RecNet is a easy to use framework for recurrent neural networks. It implements a deep uni/bidirectional Conventional/LSTM/GRU architecture in Python with use of the Theano library. The intension is a easy handling, light weight implementation with the opportunity to check out new ideas and to implement current research.
Current implemented features:
- Conventional Recurrent Layers (tanh/relu activation)
- LSTM (with and without peepholes) and GRU [1,2]
- uni/bidirectional Training
- Layer Normalization [3]
- Softmax Output
- SGD, Nesterov momentum, RMSprop and AdaDelta optimization [4, 5]
- Dropout Training [6]
- MSE, Cross-Entropy Loss and Weighted Cross-Entropy Loss
- normal and log Connectionist Temporal Classification [7]
- Regularization (L1/L2)
- Noisy Inputs
- Mini Batch Training
Example of use:
![]() |
![]() |
![]() |
git clone https://github.com/joergfranke/recnet.git
cd recnet
python setup.py install
In case of error try to update pip/setuptools.
1.
Please provide your data in form of two lists and storage it in a klepto file. One list contains sequences of features
and another the corresponding targets. Each element of the list should be a matrix with shape sequence length | feature/target size
.
d = klepto.archives.file_archive("train_data_set.klepto")
d['x'] = input_features #example shape [ [123,26] , [254,26] , [180,26] , [340,26] , ... ]
d['y'] = output_targets #example shape [ [123,61] , [254,61] , [180,61] , [340,61] , ... ]
d.dump()
d.clear()
2. Instantiate RecNet, define parameters and create model.
rn = rnnModel()
rn.parameter["train_data_name"] = "train_data_set.klepto"
rn.parameter["net_size" ] = [ 2, 10, 2]
rn.parameter["net_unit_type" ] = ['input', 'GRU', 'softmax']
rn.parameter["net_arch" ] = [ '-', 'bi', 'ff']
rn.parameter["optimization" ] = "adadelta"
rn.parameter["loss_function" ] = "cross_entropy"
rn.create()
Please find a full list of possible parameters below.
3. Use the provided function for generating mini batches, training, validation or usage.
mb_train_x, mb_train_y, mb_mask = rn.get_mini_batches("train")

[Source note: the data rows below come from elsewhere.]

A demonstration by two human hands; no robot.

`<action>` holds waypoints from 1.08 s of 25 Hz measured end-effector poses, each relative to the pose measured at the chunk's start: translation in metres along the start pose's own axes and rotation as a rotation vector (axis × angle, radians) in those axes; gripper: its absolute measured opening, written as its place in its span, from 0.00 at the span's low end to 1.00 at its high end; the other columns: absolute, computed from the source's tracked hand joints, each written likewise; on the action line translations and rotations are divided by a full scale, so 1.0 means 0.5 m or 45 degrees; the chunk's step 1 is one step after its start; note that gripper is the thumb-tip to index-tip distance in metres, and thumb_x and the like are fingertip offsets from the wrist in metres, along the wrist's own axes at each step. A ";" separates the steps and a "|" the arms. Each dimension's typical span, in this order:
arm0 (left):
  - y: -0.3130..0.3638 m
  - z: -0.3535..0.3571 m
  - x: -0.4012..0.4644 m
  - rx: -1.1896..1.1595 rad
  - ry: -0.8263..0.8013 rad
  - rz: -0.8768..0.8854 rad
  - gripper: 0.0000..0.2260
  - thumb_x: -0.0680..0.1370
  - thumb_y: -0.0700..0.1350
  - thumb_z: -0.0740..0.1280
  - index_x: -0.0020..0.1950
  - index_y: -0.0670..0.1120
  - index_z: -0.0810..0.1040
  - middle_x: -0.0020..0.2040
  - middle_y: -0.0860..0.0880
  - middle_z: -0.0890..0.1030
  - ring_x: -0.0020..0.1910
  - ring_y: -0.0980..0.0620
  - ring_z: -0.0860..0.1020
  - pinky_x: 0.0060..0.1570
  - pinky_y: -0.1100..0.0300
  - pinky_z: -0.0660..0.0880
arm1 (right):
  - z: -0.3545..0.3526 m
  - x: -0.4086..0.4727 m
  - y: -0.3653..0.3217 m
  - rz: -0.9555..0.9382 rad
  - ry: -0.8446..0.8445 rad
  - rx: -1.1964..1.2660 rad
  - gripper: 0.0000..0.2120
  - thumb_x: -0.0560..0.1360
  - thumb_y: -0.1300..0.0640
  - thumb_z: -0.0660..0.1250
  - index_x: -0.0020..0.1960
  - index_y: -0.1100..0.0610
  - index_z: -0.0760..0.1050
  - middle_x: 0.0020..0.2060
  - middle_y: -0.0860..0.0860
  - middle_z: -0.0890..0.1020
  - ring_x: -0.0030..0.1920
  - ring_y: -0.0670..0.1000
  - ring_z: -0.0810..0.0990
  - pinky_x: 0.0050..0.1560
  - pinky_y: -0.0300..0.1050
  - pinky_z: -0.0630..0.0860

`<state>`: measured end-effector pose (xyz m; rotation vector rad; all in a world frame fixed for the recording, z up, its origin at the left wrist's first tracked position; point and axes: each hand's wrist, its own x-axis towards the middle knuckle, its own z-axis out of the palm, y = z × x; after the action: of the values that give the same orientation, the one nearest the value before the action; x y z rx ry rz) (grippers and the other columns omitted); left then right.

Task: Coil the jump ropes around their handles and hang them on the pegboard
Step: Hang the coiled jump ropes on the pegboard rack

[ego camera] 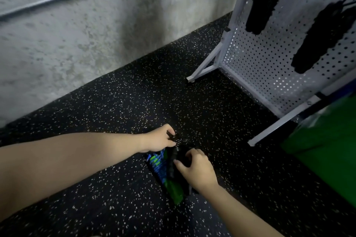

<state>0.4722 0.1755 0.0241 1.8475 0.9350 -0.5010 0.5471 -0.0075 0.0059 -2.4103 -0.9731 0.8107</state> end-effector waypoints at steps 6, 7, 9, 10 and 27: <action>0.010 -0.006 -0.015 -0.156 -0.064 -0.003 0.27 0.79 0.48 0.73 0.76 0.46 0.69 0.60 0.47 0.79 0.58 0.53 0.78 0.55 0.65 0.74 | 0.014 -0.012 -0.020 0.098 -0.045 0.086 0.30 0.67 0.35 0.76 0.59 0.53 0.74 0.52 0.48 0.81 0.52 0.50 0.80 0.53 0.48 0.78; 0.011 -0.004 -0.024 -0.169 -0.066 0.019 0.26 0.79 0.48 0.74 0.75 0.46 0.71 0.60 0.48 0.79 0.55 0.56 0.78 0.51 0.70 0.73 | 0.015 -0.016 -0.019 0.085 -0.042 0.101 0.30 0.67 0.35 0.77 0.58 0.53 0.73 0.51 0.47 0.80 0.51 0.49 0.80 0.52 0.48 0.78; 0.008 0.004 -0.041 -0.210 -0.047 0.065 0.23 0.78 0.46 0.75 0.71 0.50 0.74 0.54 0.52 0.80 0.51 0.59 0.79 0.46 0.74 0.74 | 0.020 -0.025 -0.020 0.039 -0.043 0.114 0.29 0.66 0.35 0.77 0.54 0.51 0.71 0.50 0.46 0.79 0.49 0.49 0.79 0.48 0.46 0.76; 0.006 0.011 -0.047 -0.221 -0.039 0.085 0.21 0.77 0.46 0.77 0.68 0.50 0.76 0.53 0.52 0.81 0.52 0.56 0.80 0.50 0.71 0.76 | 0.025 -0.030 -0.023 0.017 -0.049 0.119 0.28 0.66 0.35 0.77 0.52 0.51 0.69 0.50 0.46 0.78 0.49 0.49 0.78 0.46 0.46 0.74; 0.065 -0.033 -0.192 -0.164 0.202 0.570 0.28 0.77 0.41 0.74 0.68 0.68 0.74 0.61 0.58 0.82 0.62 0.60 0.79 0.69 0.56 0.74 | -0.132 -0.018 -0.137 -0.187 0.366 1.111 0.09 0.81 0.62 0.68 0.43 0.58 0.83 0.31 0.47 0.82 0.33 0.43 0.78 0.36 0.38 0.73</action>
<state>0.4369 0.1457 0.1159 1.9217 0.6091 -0.0195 0.5515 0.0217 0.0969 -1.6149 -0.5119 0.6274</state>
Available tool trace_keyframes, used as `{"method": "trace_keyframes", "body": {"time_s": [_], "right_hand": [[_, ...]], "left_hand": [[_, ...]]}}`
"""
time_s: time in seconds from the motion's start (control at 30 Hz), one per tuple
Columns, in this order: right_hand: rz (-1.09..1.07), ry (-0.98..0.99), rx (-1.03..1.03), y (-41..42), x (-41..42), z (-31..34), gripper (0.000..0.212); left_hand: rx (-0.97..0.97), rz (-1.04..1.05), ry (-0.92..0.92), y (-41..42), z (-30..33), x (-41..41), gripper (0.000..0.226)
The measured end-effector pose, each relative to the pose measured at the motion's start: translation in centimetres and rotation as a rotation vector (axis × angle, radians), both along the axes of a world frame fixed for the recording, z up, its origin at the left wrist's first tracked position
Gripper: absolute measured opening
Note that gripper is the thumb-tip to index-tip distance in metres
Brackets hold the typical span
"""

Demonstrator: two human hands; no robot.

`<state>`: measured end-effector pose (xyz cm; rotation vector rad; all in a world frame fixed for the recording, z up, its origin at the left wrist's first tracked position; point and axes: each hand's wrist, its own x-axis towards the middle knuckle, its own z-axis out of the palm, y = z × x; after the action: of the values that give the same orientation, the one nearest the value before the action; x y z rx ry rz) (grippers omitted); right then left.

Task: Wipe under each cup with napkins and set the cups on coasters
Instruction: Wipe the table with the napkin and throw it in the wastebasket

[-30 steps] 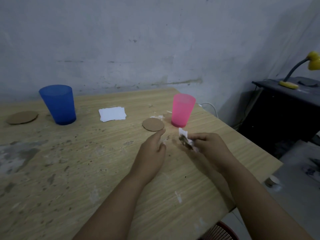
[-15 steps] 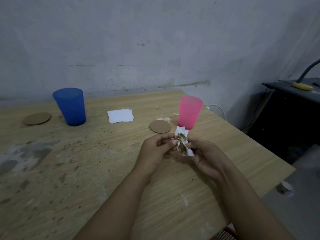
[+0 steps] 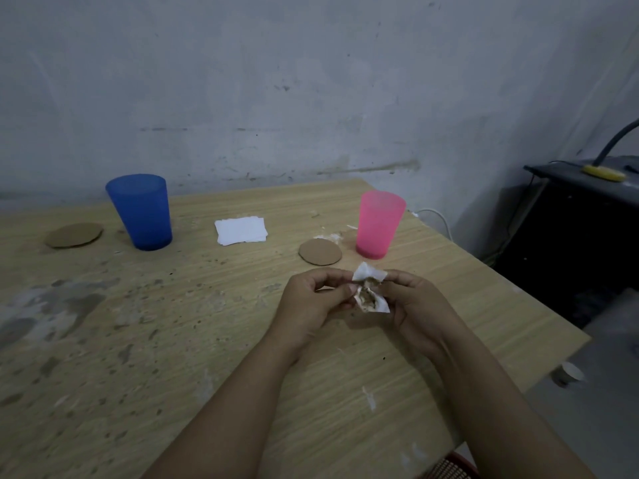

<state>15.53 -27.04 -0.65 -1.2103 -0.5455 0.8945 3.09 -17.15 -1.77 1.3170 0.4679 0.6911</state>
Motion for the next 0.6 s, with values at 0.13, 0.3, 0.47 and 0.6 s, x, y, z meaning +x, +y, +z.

for j in range(train_batch_quantity):
net_out, train_error = rn.train_fn( mb_train_x[j], mb_train_y[j], mb_mask[j] )
Please find complete training and usage scripts in the provided examples.
Parameter | Description | Value |
---|---|---|
train_data_name | Name of the training data set | String |
valid_data_name | Name of the validation data set | String |
data_location | Path/dictionary to the data set in kelpto files | Path |
batch_size | Size of the mini batches | Integer >=1 |
output_location | Path/dictionary for saving the log/prm files | Path |
output_type | Log during training in console, log-file or both | "console"/"file"/"both" |
net_size | input size, size of each hidden layer, output size | List of integer |
net_unit_type | unit type of each layer (input, GRU, LSTM, conv, GRU_ln ...) | List of unit types |
net_act_type | activation function of each layer (tanh, relu, softplus) | List of activation functions |
net_arch | architecture of each layer (unidirectional, bidirectional, feed forward) | List of architectures |
epochs | Number of epochs to train | Integer >=1 |
learn_rate | Lerning rate for optimization algorithm | Float [0.0001...0.5] |
optimization | Optimization algorithm | "sgd" / "rmsprop" / "nesterov_momentum" / "adadelta" |
momentum | Momentum for some optimization algorithms | Float [0...1] |
decay_rate | Decay rate for some optimization algorithms | Float [0...1] |
use_dropout | Use of dropout between layers vertical | False/True |
dropout_level | Probability of dropout | Float [0...1] |
regularization | Use of regularization (L1/L2) | False/"L1"/"L2" |
reg_factor | Influence of regularization | Float [0...1] |
noisy_input | Add noise to the input | True/False |
noise_level | Factor for noise level | Float [0...1] |
loss_function | Loss function (weighted or normal ce) | MSE/w2_cross_entropy/cross_entropy/CTC/CTClog |
bound_weight | Weight for weighted cross entropy | Integer |
Function | Describtion | Arguments | Return |
---|---|---|---|
create |
Create model and compile functions | List of function to compile ['train','valid','forward'] | - |
pub |
Publish in console or log-file | String of text | - |
get_mini_batches |
Create model and compile functions | 'train'/'valid'/'test', opt:'data_name' | - |
dump |
Make a dump of current model | - | - |
train_fn |
Train model with mini batch | features, targets, mask | training error, network output |
valid_fn |
Determine validation error without update | features, targets, mask | validation error, network output |
forward_fn |
Determin output based on mini batch | features, mask | network output |
- Theano implementation of CTC by Shawn Tan, Rakesh Var and Mohammad Pezeshki
- Hochreiter, Sepp, and Jürgen Schmidhuber. "Long short-term memory." Neural computation 9.8 (1997): 1735-1780.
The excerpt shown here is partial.